**WHAT IS BEING ASKED:**
Return the listing below verbatim. Pictures do not belong in the copy.

**DATA EXCERPT:**
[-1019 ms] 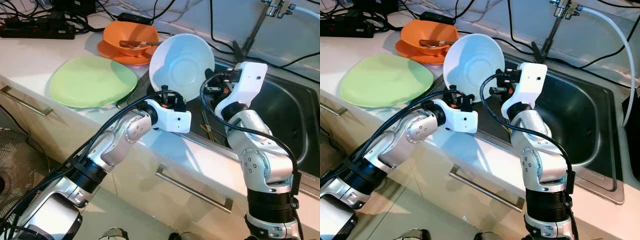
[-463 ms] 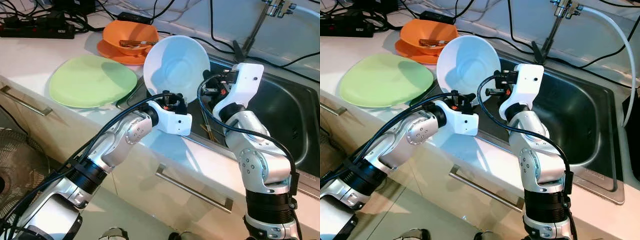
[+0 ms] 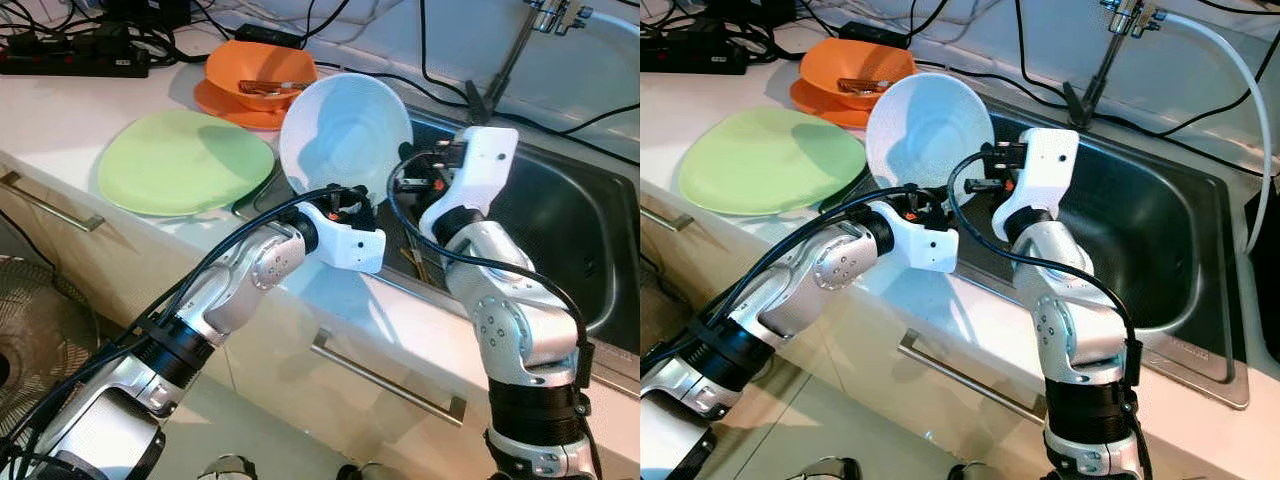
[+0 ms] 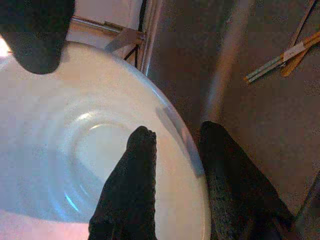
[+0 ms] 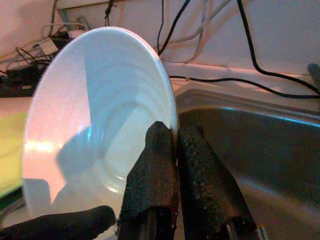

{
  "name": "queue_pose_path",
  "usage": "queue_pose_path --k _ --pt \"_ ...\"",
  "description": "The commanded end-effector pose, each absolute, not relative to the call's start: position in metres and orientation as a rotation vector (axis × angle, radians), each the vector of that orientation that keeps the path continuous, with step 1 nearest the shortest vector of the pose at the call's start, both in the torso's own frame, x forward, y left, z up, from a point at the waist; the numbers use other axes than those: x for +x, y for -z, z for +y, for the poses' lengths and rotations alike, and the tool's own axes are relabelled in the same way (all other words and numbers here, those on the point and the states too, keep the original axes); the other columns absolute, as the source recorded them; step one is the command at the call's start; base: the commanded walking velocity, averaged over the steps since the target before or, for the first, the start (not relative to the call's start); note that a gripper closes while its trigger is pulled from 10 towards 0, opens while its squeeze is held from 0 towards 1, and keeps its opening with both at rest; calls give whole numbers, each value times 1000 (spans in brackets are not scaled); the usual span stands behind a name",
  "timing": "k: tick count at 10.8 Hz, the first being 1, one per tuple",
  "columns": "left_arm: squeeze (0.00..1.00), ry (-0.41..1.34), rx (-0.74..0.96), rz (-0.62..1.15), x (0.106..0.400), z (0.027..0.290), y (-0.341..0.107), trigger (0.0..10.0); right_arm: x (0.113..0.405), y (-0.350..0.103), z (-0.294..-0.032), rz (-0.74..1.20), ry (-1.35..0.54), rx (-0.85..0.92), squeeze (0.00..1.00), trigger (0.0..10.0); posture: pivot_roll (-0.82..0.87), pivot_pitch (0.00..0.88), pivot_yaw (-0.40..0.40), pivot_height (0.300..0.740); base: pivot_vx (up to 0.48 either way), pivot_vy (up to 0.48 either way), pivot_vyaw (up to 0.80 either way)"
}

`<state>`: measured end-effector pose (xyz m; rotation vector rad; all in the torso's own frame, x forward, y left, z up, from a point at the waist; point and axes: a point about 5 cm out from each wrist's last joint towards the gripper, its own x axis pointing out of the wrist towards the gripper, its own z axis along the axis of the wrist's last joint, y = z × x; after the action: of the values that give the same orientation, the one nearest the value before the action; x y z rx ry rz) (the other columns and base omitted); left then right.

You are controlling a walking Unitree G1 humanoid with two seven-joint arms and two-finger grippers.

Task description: Kitchen organization

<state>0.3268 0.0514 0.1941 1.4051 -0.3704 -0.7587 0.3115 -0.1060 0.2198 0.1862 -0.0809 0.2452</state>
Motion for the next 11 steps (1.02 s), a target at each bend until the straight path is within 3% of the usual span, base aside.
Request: queue_pose_path --k 1,5,11 --pt "0 716 1379 -516 321 40 -220 10000 319 -210 -115 -29 -126 171 0 10000 -64 75 -113 740 0 0 0" --pt "0 717 1354 -519 320 39 -220 10000 327 -203 -157 -9 204 153 0 10000 -63 75 -113 740 0 0 0" --pt "0 712 1284 -480 319 42 -217 10000 327 -196 -160 6 254 161 0 10000 -60 75 -112 740 0 0 0"
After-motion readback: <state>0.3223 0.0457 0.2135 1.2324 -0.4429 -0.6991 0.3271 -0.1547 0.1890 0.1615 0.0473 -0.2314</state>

**OUTPUT FOR THIS EXERCISE:**
[-1019 ms] 
[-463 ms] 
[+0 ms] 
[+0 ms] 
[+0 ms] 

{
  "name": "queue_pose_path",
  "usage": "queue_pose_path --k _ --pt \"_ ...\"",
  "description": "The commanded end-effector pose, each absolute, not relative to the call's start: position in metres and orientation as a rotation vector (axis × angle, radians), each the vector of that orientation that keeps the path continuous, with step 1 nearest the shortest vector of the pose at the call's start, both in the torso's own frame, x forward, y left, z up, from a point at the waist; the numbers use other axes than those: x for +x, y for -z, z for +y, for the poses' lengths and rotations alike, and the tool's own axes are relabelled in the same way (all other words and numbers here, those on the point and the states too, keep the original axes); the other columns absolute, as the source recorded them; step one is the command at the call's start; base: the commanded walking velocity, averaged over the steps since the target before or, for the first, the start (not relative to the call's start); note that a gripper closes while its trigger is pulled from 10 towards 0, opens while its squeeze is held from 0 towards 1, and keeps its opening with both at rest; calls give whole numbers, each value times 1000 (spans in brackets are not scaled); the usual span stands behind a name",
  "timing": "k: tick count at 10.8 Hz, the first being 1, one per tuple",
  "columns": "left_arm: squeeze (0.00..1.00), ry (-0.41..1.34), rx (-0.74..0.96), rz (-0.62..1.15), x (0.106..0.400), z (0.027..0.290), y (-0.341..0.107), trigger (0.0..10.0); right_arm: x (0.113..0.405), y (-0.350..0.103), z (-0.294..-0.032), rz (-0.74..1.20), ry (-1.35..0.54), rx (-0.85..0.92), squeeze (0.00..1.00), trigger (0.0..10.0); posture: pivot_roll (-0.82..0.87), pivot_pitch (0.00..0.88), pivot_yaw (-0.40..0.40), pivot_height (0.300..0.740); base: pivot_vx (up to 0.48 either way), pivot_vy (up to 0.48 either way), pivot_vyaw (up to 0.80 either way)"
}

`<state>`: measured end-effector pose (xyz m; rotation vector rad; all in the torso's own frame, x forward, y left, z up, from a point at the waist; point and axes: a point about 5 cm out from each wrist's last joint towards the gripper, its own x axis pointing out of the wrist towards the gripper, its own z axis along the axis of the wrist's last joint, y = z × x; after the action: of the values that give the same orientation, the one nearest the value before the action; x y z rx ry rz) (the other columns and base omitted); left then right.

You are controlling a walking Unitree G1 humanoid with two seven-joint arms and two-finger grippers.

Task description: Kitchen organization

<state>0.3268 0.0514 0.1941 1.4051 -0.3704 -0.7587 0.3115 -0.1060 0.2198 0.1862 -0.0809 0.2452</state>
Motion for the next 11 steps (1.02 s), a target at each bend until the straight path is within 3% of the usual span, base aside.
Request: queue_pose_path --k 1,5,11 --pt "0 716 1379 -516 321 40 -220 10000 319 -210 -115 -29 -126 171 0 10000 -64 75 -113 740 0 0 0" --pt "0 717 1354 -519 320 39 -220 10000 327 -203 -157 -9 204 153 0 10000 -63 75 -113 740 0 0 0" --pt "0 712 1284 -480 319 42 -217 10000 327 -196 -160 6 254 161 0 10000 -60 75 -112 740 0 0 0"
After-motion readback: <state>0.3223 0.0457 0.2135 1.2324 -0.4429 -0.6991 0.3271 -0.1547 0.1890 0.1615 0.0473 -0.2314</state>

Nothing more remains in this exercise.